I have been spritzing my hair with a castor/almond/jojoba oil mix and doing a quick massage 2x week.  I have also been doing pre-poos and DCing once a week with JBCO to make my 3x week for the challenge.  My hair seems to be doing well and retaining a lot more moisture.  Hopefully this will help with my ends and length retention.  I'm hoping for MBL by the end of the year.


----------



## Meadow (Feb 13, 2012)

I am still  hanging in there. I  just bought a new jar of JBCO and I added lemon grass and tea tree essential oils to it so I can continue with this journey. So far my hair is actually thicker than before. I noticed the thickness after my relaxer two weeks ago. I did a 3 month stretch while using the JBCO before that retouch which caused a very big difference. I am so glad I joined this challenge. I Hope everyone is doing well


----------



## GIJane (Feb 14, 2012)

FindingMe your curls are pretty. I wish I could get my hair to curl like that. But when my hair dries it just looks like a H.A.M.


----------



## TruMe (Feb 14, 2012)

FindingMe - I do have to agree.  Your hair is gorgeous!


----------



## faithVA (Feb 14, 2012)

Applied my coffee castor oil to my edges, the front and part of the crown. Massaged it in quickly. Wish I was experiencing some of this thickness everyone is talking about. So far I don't notice a difference.


----------



## FindingMe (Feb 15, 2012)

GIJane said:


> FindingMe your curls are pretty. I wish I could get my hair to curl like that. But when my hair dries it just looks like a H.A.M.





TruMe said:


> FindingMe - I do have to agree.  Your hair is gorgeous!

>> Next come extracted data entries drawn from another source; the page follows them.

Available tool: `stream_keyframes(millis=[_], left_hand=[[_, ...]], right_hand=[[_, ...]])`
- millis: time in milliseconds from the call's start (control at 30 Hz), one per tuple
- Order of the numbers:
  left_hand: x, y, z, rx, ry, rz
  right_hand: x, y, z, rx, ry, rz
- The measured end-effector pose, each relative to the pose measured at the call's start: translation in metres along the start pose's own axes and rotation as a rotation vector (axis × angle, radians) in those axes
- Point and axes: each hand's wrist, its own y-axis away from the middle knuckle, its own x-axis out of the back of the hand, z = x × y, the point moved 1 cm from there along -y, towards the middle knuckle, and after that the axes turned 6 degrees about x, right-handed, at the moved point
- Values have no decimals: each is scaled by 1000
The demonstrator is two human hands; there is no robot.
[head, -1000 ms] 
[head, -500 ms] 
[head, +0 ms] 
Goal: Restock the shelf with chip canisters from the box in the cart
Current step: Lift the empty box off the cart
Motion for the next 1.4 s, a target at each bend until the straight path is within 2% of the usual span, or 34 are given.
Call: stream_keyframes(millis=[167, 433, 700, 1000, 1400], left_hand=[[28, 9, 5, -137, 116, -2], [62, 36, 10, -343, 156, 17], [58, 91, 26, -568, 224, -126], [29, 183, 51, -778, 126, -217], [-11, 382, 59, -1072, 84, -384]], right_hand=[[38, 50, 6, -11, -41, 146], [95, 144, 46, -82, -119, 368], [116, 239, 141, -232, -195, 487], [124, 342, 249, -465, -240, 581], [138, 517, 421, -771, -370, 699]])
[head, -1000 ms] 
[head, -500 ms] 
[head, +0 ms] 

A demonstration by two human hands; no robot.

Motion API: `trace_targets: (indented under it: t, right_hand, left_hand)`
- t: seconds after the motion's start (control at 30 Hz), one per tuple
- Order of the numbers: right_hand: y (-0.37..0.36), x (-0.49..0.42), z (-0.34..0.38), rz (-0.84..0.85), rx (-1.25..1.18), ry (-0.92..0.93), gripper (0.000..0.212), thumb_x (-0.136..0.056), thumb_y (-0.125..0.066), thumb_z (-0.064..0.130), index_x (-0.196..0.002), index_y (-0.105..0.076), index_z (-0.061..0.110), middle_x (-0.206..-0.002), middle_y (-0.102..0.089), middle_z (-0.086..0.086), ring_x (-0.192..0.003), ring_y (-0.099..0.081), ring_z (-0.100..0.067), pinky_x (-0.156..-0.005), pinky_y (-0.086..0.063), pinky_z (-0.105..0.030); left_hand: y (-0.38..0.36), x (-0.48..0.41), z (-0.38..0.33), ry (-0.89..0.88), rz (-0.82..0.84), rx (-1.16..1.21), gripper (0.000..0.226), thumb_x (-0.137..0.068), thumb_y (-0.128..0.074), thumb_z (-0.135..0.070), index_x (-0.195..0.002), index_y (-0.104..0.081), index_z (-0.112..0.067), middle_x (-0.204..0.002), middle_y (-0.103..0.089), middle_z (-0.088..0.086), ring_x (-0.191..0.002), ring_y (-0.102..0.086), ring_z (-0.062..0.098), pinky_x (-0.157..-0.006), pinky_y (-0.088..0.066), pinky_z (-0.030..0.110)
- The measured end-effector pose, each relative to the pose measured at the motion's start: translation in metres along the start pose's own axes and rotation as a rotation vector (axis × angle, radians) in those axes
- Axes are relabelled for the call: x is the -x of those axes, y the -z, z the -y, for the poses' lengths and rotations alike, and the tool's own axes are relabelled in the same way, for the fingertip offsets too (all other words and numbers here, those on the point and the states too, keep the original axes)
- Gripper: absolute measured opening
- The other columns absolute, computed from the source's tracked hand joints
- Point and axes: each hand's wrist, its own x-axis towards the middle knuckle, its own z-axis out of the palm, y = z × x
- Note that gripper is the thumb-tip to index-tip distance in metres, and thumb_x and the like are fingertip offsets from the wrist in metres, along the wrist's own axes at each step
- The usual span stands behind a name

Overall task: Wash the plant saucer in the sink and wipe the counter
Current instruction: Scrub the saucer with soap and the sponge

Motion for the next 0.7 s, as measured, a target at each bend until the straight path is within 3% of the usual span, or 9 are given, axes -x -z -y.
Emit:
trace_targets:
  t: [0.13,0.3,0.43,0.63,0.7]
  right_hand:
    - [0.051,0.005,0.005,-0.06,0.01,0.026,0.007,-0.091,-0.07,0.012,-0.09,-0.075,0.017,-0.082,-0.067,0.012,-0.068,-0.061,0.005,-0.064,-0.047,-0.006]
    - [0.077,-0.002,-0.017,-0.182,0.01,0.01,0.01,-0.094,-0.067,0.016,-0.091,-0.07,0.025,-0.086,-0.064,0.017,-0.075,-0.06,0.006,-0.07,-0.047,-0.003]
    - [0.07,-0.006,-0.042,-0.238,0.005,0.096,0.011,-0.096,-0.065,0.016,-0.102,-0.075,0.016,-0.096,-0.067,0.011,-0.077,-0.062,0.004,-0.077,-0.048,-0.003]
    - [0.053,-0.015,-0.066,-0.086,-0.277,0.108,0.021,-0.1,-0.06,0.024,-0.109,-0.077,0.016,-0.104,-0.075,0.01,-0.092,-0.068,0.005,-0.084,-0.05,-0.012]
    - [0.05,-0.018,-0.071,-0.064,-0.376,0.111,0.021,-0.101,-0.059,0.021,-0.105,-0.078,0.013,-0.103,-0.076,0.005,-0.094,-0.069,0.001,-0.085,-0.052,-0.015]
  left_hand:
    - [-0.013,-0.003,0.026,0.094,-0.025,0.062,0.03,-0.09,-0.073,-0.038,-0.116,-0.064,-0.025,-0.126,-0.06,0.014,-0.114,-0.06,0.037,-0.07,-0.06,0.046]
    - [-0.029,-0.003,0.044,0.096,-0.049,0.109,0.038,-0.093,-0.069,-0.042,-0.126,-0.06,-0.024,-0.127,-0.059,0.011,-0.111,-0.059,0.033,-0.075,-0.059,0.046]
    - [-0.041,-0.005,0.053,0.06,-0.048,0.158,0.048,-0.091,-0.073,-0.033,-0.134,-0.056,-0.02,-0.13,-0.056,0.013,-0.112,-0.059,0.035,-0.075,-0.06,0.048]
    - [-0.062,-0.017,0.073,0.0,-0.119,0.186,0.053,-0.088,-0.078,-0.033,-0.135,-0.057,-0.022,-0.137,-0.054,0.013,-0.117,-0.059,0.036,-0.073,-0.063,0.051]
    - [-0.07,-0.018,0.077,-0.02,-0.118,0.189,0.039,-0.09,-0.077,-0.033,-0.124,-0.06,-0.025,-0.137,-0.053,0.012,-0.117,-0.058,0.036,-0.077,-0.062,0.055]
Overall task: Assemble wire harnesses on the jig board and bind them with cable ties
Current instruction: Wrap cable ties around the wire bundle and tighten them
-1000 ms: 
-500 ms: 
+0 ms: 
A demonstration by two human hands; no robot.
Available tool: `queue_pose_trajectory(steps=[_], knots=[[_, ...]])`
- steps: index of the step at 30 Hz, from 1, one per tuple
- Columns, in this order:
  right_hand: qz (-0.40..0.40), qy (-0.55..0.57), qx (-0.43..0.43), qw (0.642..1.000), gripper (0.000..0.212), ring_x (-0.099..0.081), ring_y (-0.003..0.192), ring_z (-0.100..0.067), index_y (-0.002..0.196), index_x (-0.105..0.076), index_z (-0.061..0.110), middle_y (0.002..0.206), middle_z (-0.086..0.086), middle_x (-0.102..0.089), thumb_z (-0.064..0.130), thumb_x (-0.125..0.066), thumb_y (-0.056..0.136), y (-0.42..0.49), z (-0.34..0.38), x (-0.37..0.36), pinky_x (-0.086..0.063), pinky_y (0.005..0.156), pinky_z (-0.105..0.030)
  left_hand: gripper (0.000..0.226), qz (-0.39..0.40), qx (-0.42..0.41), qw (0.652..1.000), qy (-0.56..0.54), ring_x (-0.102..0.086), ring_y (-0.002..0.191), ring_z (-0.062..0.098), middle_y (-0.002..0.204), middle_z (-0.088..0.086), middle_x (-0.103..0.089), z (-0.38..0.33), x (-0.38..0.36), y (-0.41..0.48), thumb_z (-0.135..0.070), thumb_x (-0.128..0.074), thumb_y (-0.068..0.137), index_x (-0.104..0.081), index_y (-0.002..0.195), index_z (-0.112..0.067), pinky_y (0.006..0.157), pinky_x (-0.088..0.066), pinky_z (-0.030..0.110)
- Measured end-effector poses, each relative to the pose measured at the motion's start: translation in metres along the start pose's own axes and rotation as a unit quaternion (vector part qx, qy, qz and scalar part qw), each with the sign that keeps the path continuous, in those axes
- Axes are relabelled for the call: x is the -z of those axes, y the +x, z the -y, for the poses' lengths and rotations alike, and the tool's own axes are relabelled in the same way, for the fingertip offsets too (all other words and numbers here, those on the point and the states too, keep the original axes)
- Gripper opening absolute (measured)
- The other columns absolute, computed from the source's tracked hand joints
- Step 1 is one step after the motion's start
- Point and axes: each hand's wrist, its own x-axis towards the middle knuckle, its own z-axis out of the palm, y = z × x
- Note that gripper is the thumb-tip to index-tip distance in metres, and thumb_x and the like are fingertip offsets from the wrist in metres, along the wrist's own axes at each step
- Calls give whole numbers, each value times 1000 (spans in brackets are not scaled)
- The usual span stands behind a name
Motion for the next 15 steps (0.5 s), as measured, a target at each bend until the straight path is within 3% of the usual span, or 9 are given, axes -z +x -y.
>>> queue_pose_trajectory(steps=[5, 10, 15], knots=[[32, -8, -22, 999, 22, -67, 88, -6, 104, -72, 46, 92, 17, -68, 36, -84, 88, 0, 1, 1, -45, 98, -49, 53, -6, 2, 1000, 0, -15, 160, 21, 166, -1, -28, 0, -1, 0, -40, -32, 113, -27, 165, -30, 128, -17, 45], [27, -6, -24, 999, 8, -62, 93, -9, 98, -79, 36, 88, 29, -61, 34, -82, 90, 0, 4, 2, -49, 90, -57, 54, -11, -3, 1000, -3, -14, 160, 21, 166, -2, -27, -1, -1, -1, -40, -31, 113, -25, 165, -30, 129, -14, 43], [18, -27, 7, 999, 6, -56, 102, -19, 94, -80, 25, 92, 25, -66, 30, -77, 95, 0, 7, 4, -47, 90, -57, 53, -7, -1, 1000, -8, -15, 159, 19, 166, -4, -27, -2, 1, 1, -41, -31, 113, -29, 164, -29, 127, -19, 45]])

OT:  GIJane  & TruMe-  *Thanks!!!*  Also, my hair JUST started doing this.  After 3 years of being natural, I thought I was mostly a 4a with a little 3c kinda mix, but i started the curly girl method (I actually use the deva products as well) 2 weeks ago where I wash/add water to my hair pretty much every day and it turns out my hair was just really SUPER THIRSTY.  (in other words, dry, dry, dry...).  That pic was taken on Day 3 of following strict curly girl.  

But now that I have been adding moisture, I am getting curls and coils where i never had them before and i think that when it's all said and done and my hair actually has the right moisture levels, I might be all 3c-ish with maybe a touch of 3b.  So don't sleep on moisture bc i thought my hair had enough but I didn't know until I started adding water and moisturizing products every day.  The canopy of my hair is still super dry cause its the most exposed, but they say it can take up to 6 weeks before your hair really starts to get the proper moisture after starting the method.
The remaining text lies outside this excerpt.